### Task instructions
Pictures appear among the records below and must be omitted. Repeat exactly the lines from the line with "(169, 128) to (78, 59): 385" to the line with "(326, 24): 90", both included.

* * *

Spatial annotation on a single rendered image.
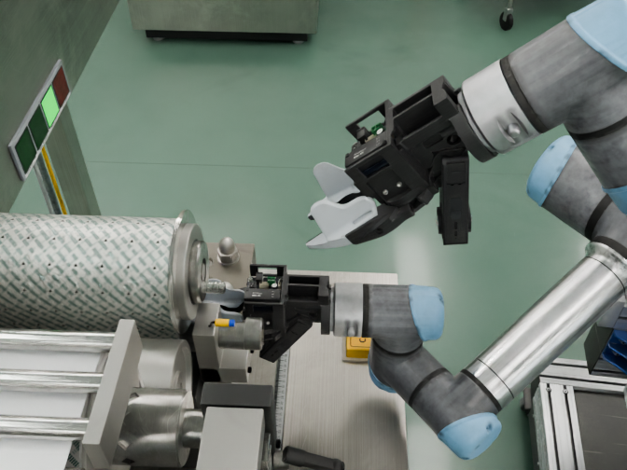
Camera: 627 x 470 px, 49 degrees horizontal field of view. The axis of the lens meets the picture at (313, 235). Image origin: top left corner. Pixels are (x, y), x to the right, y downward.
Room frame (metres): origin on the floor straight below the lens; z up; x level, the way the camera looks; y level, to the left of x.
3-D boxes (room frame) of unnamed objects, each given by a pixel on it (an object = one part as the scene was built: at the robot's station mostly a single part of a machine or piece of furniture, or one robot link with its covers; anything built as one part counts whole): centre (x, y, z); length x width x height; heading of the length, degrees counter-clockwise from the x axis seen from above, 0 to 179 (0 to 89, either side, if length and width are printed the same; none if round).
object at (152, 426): (0.29, 0.14, 1.33); 0.06 x 0.06 x 0.06; 87
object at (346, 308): (0.59, -0.04, 1.11); 0.08 x 0.05 x 0.08; 177
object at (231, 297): (0.62, 0.14, 1.11); 0.09 x 0.03 x 0.06; 86
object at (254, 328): (0.50, 0.07, 1.18); 0.04 x 0.02 x 0.04; 177
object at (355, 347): (0.69, -0.09, 0.91); 0.07 x 0.07 x 0.02; 87
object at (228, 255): (0.77, 0.14, 1.05); 0.04 x 0.04 x 0.04
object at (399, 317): (0.59, -0.12, 1.11); 0.11 x 0.08 x 0.09; 87
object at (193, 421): (0.29, 0.08, 1.33); 0.06 x 0.03 x 0.03; 87
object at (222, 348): (0.50, 0.11, 1.05); 0.06 x 0.05 x 0.31; 87
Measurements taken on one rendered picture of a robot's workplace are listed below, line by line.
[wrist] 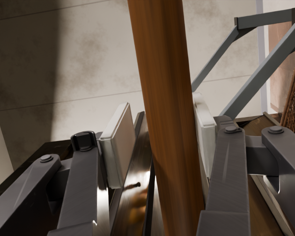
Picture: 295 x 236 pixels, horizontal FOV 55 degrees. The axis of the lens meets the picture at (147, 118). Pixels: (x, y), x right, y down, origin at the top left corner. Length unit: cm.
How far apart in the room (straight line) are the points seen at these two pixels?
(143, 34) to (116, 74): 375
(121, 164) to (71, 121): 406
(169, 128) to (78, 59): 385
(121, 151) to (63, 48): 391
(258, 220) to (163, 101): 84
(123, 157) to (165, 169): 3
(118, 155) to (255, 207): 89
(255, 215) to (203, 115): 85
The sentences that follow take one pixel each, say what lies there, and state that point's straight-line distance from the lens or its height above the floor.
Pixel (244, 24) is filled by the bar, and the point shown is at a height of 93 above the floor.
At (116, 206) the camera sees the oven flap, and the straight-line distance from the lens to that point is 84.
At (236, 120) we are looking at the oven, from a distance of 183.
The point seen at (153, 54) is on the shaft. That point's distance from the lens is 16.
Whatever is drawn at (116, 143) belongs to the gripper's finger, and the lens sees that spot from 15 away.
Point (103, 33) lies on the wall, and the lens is 390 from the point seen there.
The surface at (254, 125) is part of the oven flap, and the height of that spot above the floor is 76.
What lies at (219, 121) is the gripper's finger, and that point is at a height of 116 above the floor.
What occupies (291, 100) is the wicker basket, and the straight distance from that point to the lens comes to 116.
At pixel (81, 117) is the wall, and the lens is 415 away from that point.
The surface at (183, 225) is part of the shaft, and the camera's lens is 20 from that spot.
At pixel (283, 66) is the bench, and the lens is 176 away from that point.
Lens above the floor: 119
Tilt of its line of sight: 6 degrees up
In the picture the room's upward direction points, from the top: 97 degrees counter-clockwise
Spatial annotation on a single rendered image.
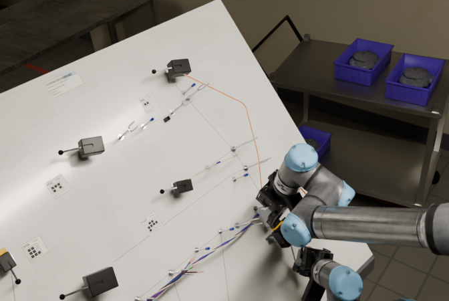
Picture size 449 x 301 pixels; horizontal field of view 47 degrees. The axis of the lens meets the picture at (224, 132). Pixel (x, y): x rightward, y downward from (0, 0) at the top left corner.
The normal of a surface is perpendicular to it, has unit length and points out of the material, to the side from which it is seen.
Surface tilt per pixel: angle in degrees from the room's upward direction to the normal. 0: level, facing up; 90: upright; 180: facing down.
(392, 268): 0
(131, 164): 48
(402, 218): 35
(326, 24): 90
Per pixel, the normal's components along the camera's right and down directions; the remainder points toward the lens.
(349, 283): 0.19, -0.05
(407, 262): -0.08, -0.81
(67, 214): 0.45, -0.25
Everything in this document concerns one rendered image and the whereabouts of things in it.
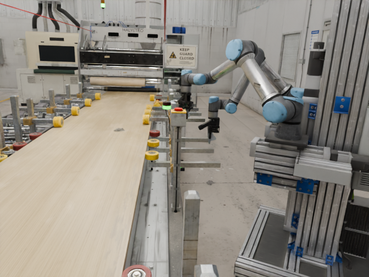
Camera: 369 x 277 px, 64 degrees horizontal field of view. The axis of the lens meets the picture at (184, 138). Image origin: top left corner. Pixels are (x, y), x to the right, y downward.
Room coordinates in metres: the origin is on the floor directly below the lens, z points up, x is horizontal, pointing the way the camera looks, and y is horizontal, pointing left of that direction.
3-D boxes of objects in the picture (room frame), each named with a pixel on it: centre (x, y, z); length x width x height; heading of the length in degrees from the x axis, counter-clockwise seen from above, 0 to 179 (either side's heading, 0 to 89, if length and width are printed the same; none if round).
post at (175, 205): (1.36, 0.03, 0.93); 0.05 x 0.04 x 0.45; 4
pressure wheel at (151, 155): (1.65, 0.19, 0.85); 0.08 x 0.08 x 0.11
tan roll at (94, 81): (4.42, 0.81, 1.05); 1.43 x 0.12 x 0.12; 94
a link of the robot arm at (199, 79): (2.02, -0.08, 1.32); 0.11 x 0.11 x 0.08; 43
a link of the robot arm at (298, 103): (1.63, -0.59, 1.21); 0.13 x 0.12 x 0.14; 133
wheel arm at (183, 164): (1.66, -0.01, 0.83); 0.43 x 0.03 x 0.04; 94
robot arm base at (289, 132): (1.63, -0.60, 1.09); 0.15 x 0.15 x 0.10
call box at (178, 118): (1.36, 0.03, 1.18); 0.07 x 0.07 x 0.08; 4
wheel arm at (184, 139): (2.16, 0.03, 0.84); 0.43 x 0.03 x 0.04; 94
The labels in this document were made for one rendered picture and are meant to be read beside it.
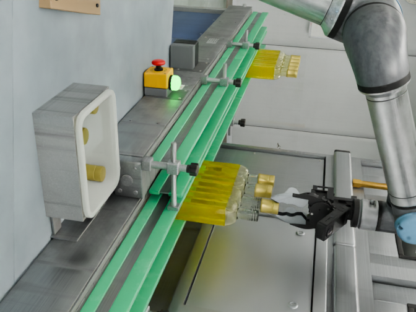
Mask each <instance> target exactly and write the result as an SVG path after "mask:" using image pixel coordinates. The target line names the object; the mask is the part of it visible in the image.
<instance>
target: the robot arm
mask: <svg viewBox="0 0 416 312"><path fill-rule="evenodd" d="M259 1H261V2H264V3H266V4H269V5H271V6H274V7H276V8H278V9H281V10H283V11H285V12H288V13H291V14H293V15H296V16H298V17H301V18H302V19H305V20H308V21H310V22H312V23H315V24H318V25H320V26H321V28H322V30H323V32H324V35H325V36H327V37H329V38H332V39H333V40H336V41H339V42H341V43H343V44H344V48H345V52H346V54H347V57H348V59H349V62H350V65H351V67H352V70H353V73H354V76H355V80H356V82H357V87H358V91H359V92H360V93H362V94H364V95H365V96H366V101H367V104H368V109H369V112H370V117H371V122H372V125H373V130H374V133H375V138H376V143H377V146H378V150H379V156H380V159H381V163H382V167H383V171H384V176H385V179H386V184H387V187H388V195H387V199H386V201H376V200H374V199H371V200H370V199H361V200H360V199H357V197H356V196H351V198H345V197H335V196H334V188H332V187H327V186H316V185H313V189H311V192H310V193H301V194H300V193H299V192H298V191H297V189H295V188H288V190H286V192H285V193H283V194H276V195H274V196H271V199H272V200H273V201H275V202H277V203H280V202H283V203H285V204H293V205H296V206H297V207H300V208H304V207H305V206H306V205H308V208H309V214H307V213H306V212H298V211H297V210H296V209H295V208H294V207H287V208H286V209H285V210H284V211H283V212H278V214H271V215H273V216H274V217H276V218H278V219H279V220H281V221H283V222H286V223H289V224H290V225H293V226H295V227H298V228H302V229H314V228H315V232H316V233H315V237H316V238H318V239H320V240H322V241H325V240H327V239H328V238H329V237H330V236H331V235H333V234H334V233H335V232H336V231H338V230H339V229H340V228H342V227H343V226H344V225H345V224H346V223H347V220H350V227H354V228H356V227H357V228H358V229H360V230H369V231H376V232H385V233H394V234H397V235H398V236H399V238H400V239H401V240H402V241H404V242H406V243H409V244H414V245H416V131H415V125H414V119H413V116H412V109H411V105H410V100H409V94H408V90H407V84H408V83H409V82H410V80H411V75H410V69H409V57H408V41H407V27H406V24H405V20H404V18H403V12H402V8H401V5H400V4H399V1H398V0H259ZM318 188H327V189H328V191H325V190H320V189H318Z"/></svg>
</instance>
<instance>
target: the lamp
mask: <svg viewBox="0 0 416 312"><path fill-rule="evenodd" d="M180 86H181V80H180V77H178V76H174V75H170V77H169V80H168V88H169V90H179V88H180Z"/></svg>
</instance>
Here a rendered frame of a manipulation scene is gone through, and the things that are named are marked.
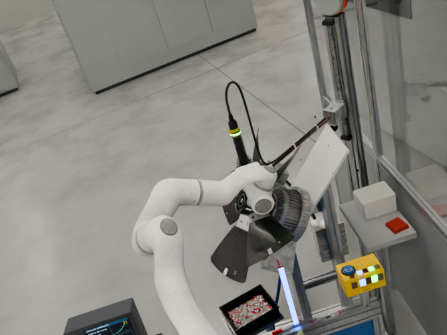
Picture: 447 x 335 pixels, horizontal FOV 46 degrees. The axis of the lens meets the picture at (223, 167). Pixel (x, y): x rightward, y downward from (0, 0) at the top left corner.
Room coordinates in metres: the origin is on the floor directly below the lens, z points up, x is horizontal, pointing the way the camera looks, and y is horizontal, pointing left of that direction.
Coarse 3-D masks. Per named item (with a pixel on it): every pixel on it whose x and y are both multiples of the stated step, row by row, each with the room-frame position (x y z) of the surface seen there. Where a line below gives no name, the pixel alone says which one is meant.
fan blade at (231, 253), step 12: (240, 228) 1.88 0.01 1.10; (228, 240) 1.88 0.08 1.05; (240, 240) 1.85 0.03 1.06; (216, 252) 1.90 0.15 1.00; (228, 252) 1.85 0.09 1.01; (240, 252) 1.82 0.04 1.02; (216, 264) 1.86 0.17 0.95; (228, 264) 1.82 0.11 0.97; (240, 264) 1.79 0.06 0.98; (228, 276) 1.79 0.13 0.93; (240, 276) 1.75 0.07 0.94
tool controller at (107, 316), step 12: (132, 300) 1.50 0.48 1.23; (96, 312) 1.48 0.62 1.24; (108, 312) 1.46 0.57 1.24; (120, 312) 1.43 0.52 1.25; (132, 312) 1.43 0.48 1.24; (72, 324) 1.45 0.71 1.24; (84, 324) 1.43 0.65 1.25; (96, 324) 1.41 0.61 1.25; (108, 324) 1.41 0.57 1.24; (120, 324) 1.40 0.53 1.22; (132, 324) 1.40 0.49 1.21
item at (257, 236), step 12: (252, 228) 1.75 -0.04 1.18; (264, 228) 1.72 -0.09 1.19; (276, 228) 1.69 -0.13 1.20; (252, 240) 1.69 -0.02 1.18; (264, 240) 1.65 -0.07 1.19; (276, 240) 1.62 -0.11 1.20; (288, 240) 1.58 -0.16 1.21; (252, 252) 1.63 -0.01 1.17; (264, 252) 1.59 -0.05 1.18; (252, 264) 1.58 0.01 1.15
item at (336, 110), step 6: (336, 102) 2.22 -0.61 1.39; (342, 102) 2.20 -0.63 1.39; (330, 108) 2.18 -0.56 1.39; (336, 108) 2.16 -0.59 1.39; (342, 108) 2.17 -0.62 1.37; (324, 114) 2.18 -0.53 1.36; (330, 114) 2.15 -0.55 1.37; (336, 114) 2.14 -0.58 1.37; (342, 114) 2.16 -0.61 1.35; (330, 120) 2.16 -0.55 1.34; (336, 120) 2.13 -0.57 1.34
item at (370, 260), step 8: (368, 256) 1.51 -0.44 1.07; (344, 264) 1.51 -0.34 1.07; (352, 264) 1.49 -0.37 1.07; (360, 264) 1.48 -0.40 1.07; (368, 264) 1.47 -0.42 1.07; (376, 264) 1.45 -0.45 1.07; (368, 272) 1.43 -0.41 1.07; (376, 272) 1.42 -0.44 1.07; (344, 280) 1.42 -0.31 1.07; (352, 280) 1.42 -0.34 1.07; (384, 280) 1.42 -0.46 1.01; (344, 288) 1.44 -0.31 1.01; (352, 288) 1.42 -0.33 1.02; (360, 288) 1.42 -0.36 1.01; (368, 288) 1.42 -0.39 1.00
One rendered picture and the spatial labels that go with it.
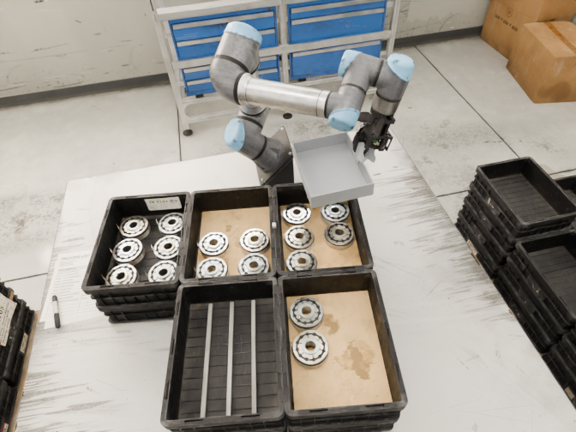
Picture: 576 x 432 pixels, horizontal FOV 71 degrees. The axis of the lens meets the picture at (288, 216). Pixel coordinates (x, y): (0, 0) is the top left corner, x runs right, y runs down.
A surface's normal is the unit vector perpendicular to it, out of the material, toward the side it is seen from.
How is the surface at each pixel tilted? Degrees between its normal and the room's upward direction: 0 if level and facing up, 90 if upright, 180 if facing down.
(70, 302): 0
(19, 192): 0
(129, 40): 90
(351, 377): 0
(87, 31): 90
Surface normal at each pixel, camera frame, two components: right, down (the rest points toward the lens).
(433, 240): -0.04, -0.66
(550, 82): 0.00, 0.75
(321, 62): 0.22, 0.72

* * *

### Answer section
(169, 128) to (78, 59): 385
(121, 151) to (63, 48): 391
(258, 220) to (163, 101): 84
(123, 157) to (165, 169): 3
(118, 155) to (255, 207): 89
(255, 215) to (203, 115): 85
The sentences that follow take one pixel each, say what lies there, and state that point's straight-line distance from the lens or its height above the floor.
Pixel (244, 24) is filled by the bar, and the point shown is at a height of 93 above the floor.
At (116, 206) the camera sees the oven flap, and the straight-line distance from the lens to that point is 84.
At (236, 120) we are looking at the oven, from a distance of 183.
The point seen at (153, 54) is on the shaft. That point's distance from the lens is 16.
Whatever is drawn at (116, 143) belongs to the gripper's finger, and the lens sees that spot from 15 away.
Point (103, 33) lies on the wall, and the lens is 390 from the point seen there.
The surface at (254, 125) is part of the oven flap, and the height of that spot above the floor is 76.
What lies at (219, 121) is the gripper's finger, and that point is at a height of 116 above the floor.
What occupies (291, 100) is the wicker basket, and the straight distance from that point to the lens comes to 116.
At pixel (81, 117) is the wall, and the lens is 415 away from that point.
The surface at (183, 225) is part of the shaft, and the camera's lens is 20 from that spot.
At pixel (283, 66) is the bench, and the lens is 176 away from that point.
Lens above the floor: 119
Tilt of its line of sight: 6 degrees up
In the picture the room's upward direction points, from the top: 97 degrees counter-clockwise
Spatial annotation on a single rendered image.
Picture size 449 x 301 pixels; horizontal field of view 47 degrees. The axis of the lens meets the picture at (224, 132). Pixel (x, y): x rightward, y downward from (0, 0) at the top left corner.
The normal of a surface is perpendicular to it, has unit length and points out of the material, to the side from which it is seen.
Surface tilt per pixel: angle in degrees from the room's upward direction to the normal. 0: level, facing up; 90: upright; 180: facing down.
(392, 268): 0
(131, 164): 48
(402, 218): 35
(326, 24): 90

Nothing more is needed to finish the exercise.